Exercise: The full listing should be reproduced exactly as it appears.

Provided material:

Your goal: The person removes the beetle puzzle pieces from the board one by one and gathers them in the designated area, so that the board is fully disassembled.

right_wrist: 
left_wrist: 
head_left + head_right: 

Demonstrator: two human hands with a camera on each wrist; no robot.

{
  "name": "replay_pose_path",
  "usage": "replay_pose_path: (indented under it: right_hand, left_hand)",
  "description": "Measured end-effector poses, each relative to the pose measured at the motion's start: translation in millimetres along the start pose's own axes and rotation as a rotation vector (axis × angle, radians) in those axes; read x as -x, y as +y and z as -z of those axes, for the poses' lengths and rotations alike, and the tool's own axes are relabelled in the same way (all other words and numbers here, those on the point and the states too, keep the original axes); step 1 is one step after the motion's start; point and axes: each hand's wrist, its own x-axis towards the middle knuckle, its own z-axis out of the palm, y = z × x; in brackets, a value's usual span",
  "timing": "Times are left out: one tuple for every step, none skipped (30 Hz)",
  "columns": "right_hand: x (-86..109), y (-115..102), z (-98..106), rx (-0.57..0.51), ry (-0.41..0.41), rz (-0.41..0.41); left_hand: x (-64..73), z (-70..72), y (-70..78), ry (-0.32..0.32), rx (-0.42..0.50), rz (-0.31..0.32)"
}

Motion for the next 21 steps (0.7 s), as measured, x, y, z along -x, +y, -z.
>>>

Exercise answer:
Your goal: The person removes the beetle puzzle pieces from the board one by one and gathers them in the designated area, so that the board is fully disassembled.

right_wrist: 
left_wrist: 
head_left + head_right: 

Demonstrator: two human hands with a camera on each wrist; no robot.

{
  "name": "replay_pose_path",
  "usage": "replay_pose_path: (indented under it: right_hand, left_hand)",
  "description": "Measured end-effector poses, each relative to the pose measured at the motion's start: translation in millimetres along the start pose's own axes and rotation as a rotation vector (axis × angle, radians) in those axes; read x as -x, y as +y and z as -z of those axes, for the poses' lengths and rotations alike, and the tool's own axes are relabelled in the same way (all other words and numbers here, those on the point and the states too, keep the original axes); step 1 is one step after the motion's start; point and axes: each hand's wrist, its own x-axis towards the middle knuckle, its own z-axis out of the palm, y = z × x; in brackets, a value's usual span",
  "timing": "Times are left out: one tuple for every step, none skipped (30 Hz)",
  "columns": "right_hand: x (-86..109), y (-115..102), z (-98..106), rx (-0.57..0.51), ry (-0.41..0.41), rz (-0.41..0.41); left_hand: x (-64..73), z (-70..72), y (-70..78), ry (-0.32..0.32), rx (-0.42..0.50), rz (-0.31..0.32)"
}

Motion for the next 21 steps (0.7 s), as measured, x, y, z along -x, +y, -z.
>>>

Work on this exercise has concluded.